- Interactive map of Tanushimaru Kofun Cluster
- 33°19′32″N 130°42′42″E﻿ / ﻿33.32556°N 130.71167°E
- Type: Kofun cluster
- Periods: Kofun period
- Location: Kurume, Fukuoka, Japan
- Region: Kyushu

History
- Built: c.6th century

Site notes
- Public access: Yes (no facilities)

= Tanushimaru Kofun Cluster =

The Tanushimaru Kofun Cluster (田主丸古墳群, Tanushimaru kofun-gun) is a group of Kofun period burial mounds, located in the Tanushimaru neighborhood of the city of Kurume, Fukuoka Prefecture Japan. The tumulus cluster was designated a National Historic Site of Japan in 1961.

==Overview==
The Tanushimaru Kofun Cluster a general term for the burial mounds in the former Tanushimaru town, and is located on a plateau at the northern foot of the Minou Mountains overlooking the Chikugo Plain. The National Historic Site designation covers four kofun.

- Tanushimaru Ōtsuka Kofun
The Tanushimaru Ōtsuka Kofun (主丸大塚古墳) is a zenpō-kōen-fun (前方後円墳), which is shaped like a keyhole, having one square end and one circular end, when viewed from above. It has a total length of 103 meters, and the posterior circular portion has a diameter of 60 meters, making it one of the largest in northern Kyushu. It is orientated to the south. The surface of the mound has fukiishi, but no haniwa have been found. Most of the anterior portion of the mound has been leveled by land clearing and it was previously thought to have been an enpun (円墳)-style circular tumulus. It has been excavated several times, starting in the late Edo Period. The burial chamber is a horizontal-entry stone chamber, but the details are not clear as the interior has not been excavated. Although there is a high possibility that the burial chamber was not subject to major grave robbery and is also a decorated kofun, the investigation of the interior was handed over to future generations, and it was maintained in its current state.

This tumulus is estimated to have been constructed in the late Kofun period, around the latter half of the 6th century, as afterthat time, the construction of keyhole-shaped tumuli came to a halt due to regulations following the Iwai Rebellion.

- Jitoku Kofun
The Jitoku Kofun (寺徳古墳) is an enpun (円墳)-style circular tumulus located at the lowest elevation among the Tanushimaru cluster. It was built in the latter half of the 6th century and has a multi-chambered stone burial chamber that opens to the west. The diameter of the mound is 18 meters and the height is approximately three meters. It is a decorated kofun, and on the back and side walls of the burial chamber, triangular patterns, shields, ships, etc. are drawn around concentric circles, and the concentric circles on the back wall are especially boldly drawn in red and green.

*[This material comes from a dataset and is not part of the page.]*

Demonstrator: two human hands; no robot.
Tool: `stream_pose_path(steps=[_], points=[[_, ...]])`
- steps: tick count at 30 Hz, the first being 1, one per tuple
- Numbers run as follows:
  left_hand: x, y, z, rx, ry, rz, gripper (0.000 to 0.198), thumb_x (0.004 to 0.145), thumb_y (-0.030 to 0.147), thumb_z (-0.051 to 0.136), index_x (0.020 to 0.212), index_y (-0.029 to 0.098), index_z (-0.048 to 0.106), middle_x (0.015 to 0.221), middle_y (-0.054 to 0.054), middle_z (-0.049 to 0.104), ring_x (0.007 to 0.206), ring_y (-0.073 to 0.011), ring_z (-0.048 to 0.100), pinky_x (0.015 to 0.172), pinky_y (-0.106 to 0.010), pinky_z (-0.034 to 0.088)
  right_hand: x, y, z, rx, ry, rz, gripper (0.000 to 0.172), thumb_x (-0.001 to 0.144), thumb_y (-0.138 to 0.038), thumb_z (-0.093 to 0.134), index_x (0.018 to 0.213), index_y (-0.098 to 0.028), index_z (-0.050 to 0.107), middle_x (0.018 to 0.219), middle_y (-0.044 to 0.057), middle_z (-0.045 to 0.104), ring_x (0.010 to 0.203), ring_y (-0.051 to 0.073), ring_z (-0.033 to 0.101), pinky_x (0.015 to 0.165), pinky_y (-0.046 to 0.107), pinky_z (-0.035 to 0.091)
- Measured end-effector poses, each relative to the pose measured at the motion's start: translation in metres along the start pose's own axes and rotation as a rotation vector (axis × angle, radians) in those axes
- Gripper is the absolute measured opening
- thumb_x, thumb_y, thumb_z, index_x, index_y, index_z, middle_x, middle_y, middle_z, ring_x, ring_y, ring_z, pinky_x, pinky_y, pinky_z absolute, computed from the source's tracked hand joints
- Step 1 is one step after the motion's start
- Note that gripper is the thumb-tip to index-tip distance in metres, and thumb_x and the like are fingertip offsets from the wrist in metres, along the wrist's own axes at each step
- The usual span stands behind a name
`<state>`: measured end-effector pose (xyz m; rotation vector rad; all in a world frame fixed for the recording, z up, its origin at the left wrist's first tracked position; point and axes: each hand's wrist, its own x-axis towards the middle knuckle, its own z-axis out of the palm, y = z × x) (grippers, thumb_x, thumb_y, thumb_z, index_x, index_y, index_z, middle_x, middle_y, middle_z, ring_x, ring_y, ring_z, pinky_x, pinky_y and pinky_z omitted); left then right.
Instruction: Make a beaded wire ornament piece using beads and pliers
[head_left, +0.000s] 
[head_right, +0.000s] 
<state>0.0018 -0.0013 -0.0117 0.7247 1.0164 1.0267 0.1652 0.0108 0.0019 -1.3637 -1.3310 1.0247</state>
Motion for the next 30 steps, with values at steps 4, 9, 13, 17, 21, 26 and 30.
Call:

- Nakabaru Kitsunezuka Kofun
The tumulus of the Nakabaru Kitsunezuka Kofun (中原狐塚古墳) has mostly been washed away, but it was originally an enpun-style circular tomb with a diameter of 19 meters.The inside of the double-chambered stone burial chamber had decorative murals. Grave goods included bow fittings and iron arrowheads.

- Nishidate Kofun
The Nishinodate Kofun (西館古墳) has an oval shape with a long axis of 14 meters and a short axis of 10.4 meters, and there are also decorative paintings inside the multi-chambered stone burial chamber.

Currently, the site is open to the public as Ōtsuka Kofun Historical Park; however, the tumuli are sealed to protect the decorative paintings inside.